Thread: pgsql: Re-enable TAP tests of pg_receivewal for ZLIB on Windows

pgsql: Re-enable TAP tests of pg_receivewal for ZLIB on Windows

From
Michael Paquier
Date:
Re-enable TAP tests of pg_receivewal for ZLIB on Windows

This is a revert of 6cea447, that disabled those tests temporarily on
Windows due to failures with bowerbird where gzflush() would fail when
executed on a freshly-opened compressed and partial segment.  This
problem should be taken care of now thanks to 7fbe0c8, so let's see what
the buildfarm has to say on Windows for those tests.

Discussion: https://postgr.es/m/YPDLz2x3o1aX2wRh@paquier.xyz

Branch
------
master

Details
-------
https://git.postgresql.org/pg/commitdiff/91d395f47aa92849b2556b1a4d6bc1ff34121a30

Modified Files
--------------
src/bin/pg_basebackup/t/020_pg_receivewal.pl | 8 +++-----
1 file changed, 3 insertions(+), 5 deletions(-)


Re: pgsql: Re-enable TAP tests of pg_receivewal for ZLIB on Windows

From
Andrew Dunstan
Date:
On 7/19/21 11:23 PM, Michael Paquier wrote:
> Re-enable TAP tests of pg_receivewal for ZLIB on Windows
>
> This is a revert of 6cea447, that disabled those tests temporarily on
> Windows due to failures with bowerbird where gzflush() would fail when
> executed on a freshly-opened compressed and partial segment.  This
> problem should be taken care of now thanks to 7fbe0c8, so let's see what
> the buildfarm has to say on Windows for those tests.
>

fairywren doesn't seem to like this.


cheers


andrew

--
Andrew Dunstan
EDB: https://www.enterprisedb.com




Re: pgsql: Re-enable TAP tests of pg_receivewal for ZLIB on Windows

From
Michael Paquier
Date:
On Tue, Jul 20, 2021 at 05:33:52PM -0400, Andrew Dunstan wrote:
> fairywren doesn't seem to like this.

Indeed, it doesn't.  The logs don't offer much, and I am not sure if
this is a problem that happens when opening the first segment, or if
that's the first write.  The starting position is good:
pg_receivewal: starting log streaming at 0/2000000 (timeline 1)

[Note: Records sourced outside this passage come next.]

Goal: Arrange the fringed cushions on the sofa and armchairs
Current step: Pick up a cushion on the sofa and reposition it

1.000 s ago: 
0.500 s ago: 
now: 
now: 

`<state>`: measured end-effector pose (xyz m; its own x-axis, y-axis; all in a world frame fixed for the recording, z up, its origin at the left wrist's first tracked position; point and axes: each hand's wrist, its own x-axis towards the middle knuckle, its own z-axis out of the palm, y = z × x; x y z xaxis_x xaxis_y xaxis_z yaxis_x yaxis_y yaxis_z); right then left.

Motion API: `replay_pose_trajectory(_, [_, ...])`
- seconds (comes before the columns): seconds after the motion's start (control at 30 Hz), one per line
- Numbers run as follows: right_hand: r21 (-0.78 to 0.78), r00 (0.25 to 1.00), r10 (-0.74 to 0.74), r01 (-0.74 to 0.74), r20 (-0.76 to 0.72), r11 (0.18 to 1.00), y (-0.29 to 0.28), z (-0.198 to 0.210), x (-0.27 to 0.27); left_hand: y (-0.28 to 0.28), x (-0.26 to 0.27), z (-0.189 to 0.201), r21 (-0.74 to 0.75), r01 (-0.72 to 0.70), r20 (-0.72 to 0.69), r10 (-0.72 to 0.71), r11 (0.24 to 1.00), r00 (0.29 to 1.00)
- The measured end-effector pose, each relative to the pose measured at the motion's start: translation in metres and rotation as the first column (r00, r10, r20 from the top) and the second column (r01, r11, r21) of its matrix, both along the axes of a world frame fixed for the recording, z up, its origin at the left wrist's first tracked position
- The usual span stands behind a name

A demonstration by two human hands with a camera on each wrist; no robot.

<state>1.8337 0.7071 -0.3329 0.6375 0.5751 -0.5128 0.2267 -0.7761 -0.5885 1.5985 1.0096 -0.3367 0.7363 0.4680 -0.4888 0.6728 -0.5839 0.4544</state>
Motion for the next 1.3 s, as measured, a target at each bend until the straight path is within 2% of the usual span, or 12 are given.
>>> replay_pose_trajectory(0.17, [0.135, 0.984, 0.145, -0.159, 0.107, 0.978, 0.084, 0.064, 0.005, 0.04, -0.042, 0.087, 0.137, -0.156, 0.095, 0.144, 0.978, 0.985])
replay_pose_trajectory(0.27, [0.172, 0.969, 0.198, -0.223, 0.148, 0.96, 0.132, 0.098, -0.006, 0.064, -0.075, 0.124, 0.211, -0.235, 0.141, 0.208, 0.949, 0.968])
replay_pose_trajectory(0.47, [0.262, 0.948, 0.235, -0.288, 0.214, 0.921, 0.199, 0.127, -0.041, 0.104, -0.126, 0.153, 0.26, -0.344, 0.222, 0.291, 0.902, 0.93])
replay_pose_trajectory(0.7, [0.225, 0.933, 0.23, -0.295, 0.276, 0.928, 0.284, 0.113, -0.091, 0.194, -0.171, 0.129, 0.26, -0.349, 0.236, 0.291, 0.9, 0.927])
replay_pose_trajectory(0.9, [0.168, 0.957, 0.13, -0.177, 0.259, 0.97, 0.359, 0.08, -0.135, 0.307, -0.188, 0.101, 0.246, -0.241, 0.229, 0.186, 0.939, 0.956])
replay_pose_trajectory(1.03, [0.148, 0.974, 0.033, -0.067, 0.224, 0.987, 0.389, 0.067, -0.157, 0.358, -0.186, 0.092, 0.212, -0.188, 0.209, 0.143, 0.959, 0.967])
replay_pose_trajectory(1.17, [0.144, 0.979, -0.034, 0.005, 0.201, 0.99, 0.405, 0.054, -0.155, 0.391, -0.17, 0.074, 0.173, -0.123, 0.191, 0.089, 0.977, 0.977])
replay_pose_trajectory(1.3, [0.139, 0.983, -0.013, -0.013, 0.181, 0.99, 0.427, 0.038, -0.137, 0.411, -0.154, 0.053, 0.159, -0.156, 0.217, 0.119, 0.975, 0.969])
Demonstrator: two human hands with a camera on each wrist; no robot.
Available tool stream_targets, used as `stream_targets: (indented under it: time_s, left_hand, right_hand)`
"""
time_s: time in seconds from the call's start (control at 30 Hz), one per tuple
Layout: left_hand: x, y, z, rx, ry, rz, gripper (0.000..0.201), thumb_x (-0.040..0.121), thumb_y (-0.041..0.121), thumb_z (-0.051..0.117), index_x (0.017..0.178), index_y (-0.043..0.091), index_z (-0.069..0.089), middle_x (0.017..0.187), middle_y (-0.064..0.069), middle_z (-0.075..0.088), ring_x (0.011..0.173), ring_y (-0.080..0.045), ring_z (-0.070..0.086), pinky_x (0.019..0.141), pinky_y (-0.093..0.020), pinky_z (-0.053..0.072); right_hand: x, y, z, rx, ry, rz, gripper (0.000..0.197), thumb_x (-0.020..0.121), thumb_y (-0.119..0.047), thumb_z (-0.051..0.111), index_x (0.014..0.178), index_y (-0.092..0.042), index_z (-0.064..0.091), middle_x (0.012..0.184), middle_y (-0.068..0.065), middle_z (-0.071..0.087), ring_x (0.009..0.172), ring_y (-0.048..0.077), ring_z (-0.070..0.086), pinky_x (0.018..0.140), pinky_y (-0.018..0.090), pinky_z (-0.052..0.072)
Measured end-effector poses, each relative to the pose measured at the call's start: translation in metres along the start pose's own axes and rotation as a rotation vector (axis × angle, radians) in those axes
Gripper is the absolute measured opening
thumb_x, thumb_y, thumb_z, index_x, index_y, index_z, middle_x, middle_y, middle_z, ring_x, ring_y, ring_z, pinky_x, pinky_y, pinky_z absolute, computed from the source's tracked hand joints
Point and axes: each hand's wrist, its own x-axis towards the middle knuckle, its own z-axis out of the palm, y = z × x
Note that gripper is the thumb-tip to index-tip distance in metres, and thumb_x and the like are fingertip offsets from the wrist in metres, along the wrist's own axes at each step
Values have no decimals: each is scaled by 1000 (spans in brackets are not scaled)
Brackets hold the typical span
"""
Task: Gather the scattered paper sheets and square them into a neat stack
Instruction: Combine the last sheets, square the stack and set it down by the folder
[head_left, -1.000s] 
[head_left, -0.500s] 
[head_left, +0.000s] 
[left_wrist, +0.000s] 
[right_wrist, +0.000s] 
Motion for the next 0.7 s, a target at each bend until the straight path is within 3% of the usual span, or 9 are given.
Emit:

fairywren did not run the first round of those tests in ffc9dda,
perhaps that's a different issue than what bowerbird has reported.

The backend logs don't tell much either, but that certainly looks like
a crash:
2021-07-20 15:33:30.684 UTC [59784:13] 020_pg_receivewal.pl STATEMENT:
START_REPLICATION 0/2000000 TIMELINE 1
2021-07-20 15:33:30.793 UTC [59784:14] 020_pg_receivewal.pl LOG:
could not receive data from client: An existing connection was
forcibly closed by the remote host.
2021-07-20 15:33:30.793 UTC [59784:15] 020_pg_receivewal.pl STATEMENT:
START_REPLICATION 0/2000000 TIMELINE 1
2021-07-20 15:33:30.793 UTC [59784:16] 020_pg_receivewal.pl LOG:
unexpected EOF on standby connection

Could it be possible to get a backtrace?  I won't let this enabled
much longer, just waiting for bowerbird to tell more.
--
Michael

Attachment

Re: pgsql: Re-enable TAP tests of pg_receivewal for ZLIB on Windows

From
Andrew Dunstan
Date:
On 7/20/21 7:43 PM, Michael Paquier wrote:
> On Tue, Jul 20, 2021 at 05:33:52PM -0400, Andrew Dunstan wrote:
>> fairywren doesn't seem to like this.
> Indeed, it doesn't.  The logs don't offer much, and I am not sure if
> this is a problem that happens when opening the first segment, or if
> that's the first write.  The starting position is good:
> pg_receivewal: starting log streaming at 0/2000000 (timeline 1)
>
> fairywren did not run the first round of those tests in ffc9dda,
> perhaps that's a different issue than what bowerbird has reported.
>
> The backend logs don't tell much either, but that certainly looks like
> a crash:
> 2021-07-20 15:33:30.684 UTC [59784:13] 020_pg_receivewal.pl STATEMENT:
> START_REPLICATION 0/2000000 TIMELINE 1
> 2021-07-20 15:33:30.793 UTC [59784:14] 020_pg_receivewal.pl LOG:
> could not receive data from client: An existing connection was
> forcibly closed by the remote host.
> 2021-07-20 15:33:30.793 UTC [59784:15] 020_pg_receivewal.pl STATEMENT:
> START_REPLICATION 0/2000000 TIMELINE 1
> 2021-07-20 15:33:30.793 UTC [59784:16] 020_pg_receivewal.pl LOG:
> unexpected EOF on standby connection
>
> Could it be possible to get a backtrace?  I won't let this enabled 
> much longer, just waiting for bowerbird to tell more.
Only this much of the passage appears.